◆ YOUR TASK
Please give back, exactly as written, only the line containing "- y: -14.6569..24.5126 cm" and every line after it until the data below ends.

◆ GIVEN DATA
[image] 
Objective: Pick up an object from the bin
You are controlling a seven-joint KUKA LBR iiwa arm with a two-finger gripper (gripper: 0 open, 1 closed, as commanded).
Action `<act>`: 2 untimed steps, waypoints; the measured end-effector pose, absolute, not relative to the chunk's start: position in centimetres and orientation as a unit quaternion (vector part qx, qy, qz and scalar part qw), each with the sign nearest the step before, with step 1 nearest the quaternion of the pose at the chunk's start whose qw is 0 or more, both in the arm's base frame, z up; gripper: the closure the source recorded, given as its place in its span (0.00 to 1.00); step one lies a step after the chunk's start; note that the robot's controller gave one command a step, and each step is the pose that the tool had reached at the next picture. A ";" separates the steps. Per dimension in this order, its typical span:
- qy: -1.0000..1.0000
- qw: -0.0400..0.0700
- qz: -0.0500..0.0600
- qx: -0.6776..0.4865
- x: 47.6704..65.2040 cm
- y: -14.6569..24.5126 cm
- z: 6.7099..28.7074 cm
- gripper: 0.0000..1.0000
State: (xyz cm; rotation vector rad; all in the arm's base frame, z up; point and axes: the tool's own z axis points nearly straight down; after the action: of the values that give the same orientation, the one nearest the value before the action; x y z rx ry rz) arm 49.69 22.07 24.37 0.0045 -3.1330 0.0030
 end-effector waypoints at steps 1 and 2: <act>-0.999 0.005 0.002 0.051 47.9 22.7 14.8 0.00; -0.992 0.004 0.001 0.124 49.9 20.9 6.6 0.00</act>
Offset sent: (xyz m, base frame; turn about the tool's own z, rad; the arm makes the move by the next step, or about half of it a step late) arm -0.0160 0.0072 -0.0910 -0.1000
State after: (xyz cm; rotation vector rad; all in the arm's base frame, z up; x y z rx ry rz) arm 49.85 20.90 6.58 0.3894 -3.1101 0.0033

◆ WRITTEN SOLUTION
- y: -14.6569..24.5126 cm
- z: 6.7099..28.7074 cm
- gripper: 0.0000..1.0000
State: (xyz cm; rotation vector rad; all in the arm's base frame, z up; point and axes: the tool's own z axis points nearly straight down; after the action: of the values that give the same orientation, the one nearest the value before the action; x y z rx ry rz) arm 49.69 22.07 24.37 0.0045 -3.1330 0.0030
 end-effector waypoints at steps 1 and 2: <act>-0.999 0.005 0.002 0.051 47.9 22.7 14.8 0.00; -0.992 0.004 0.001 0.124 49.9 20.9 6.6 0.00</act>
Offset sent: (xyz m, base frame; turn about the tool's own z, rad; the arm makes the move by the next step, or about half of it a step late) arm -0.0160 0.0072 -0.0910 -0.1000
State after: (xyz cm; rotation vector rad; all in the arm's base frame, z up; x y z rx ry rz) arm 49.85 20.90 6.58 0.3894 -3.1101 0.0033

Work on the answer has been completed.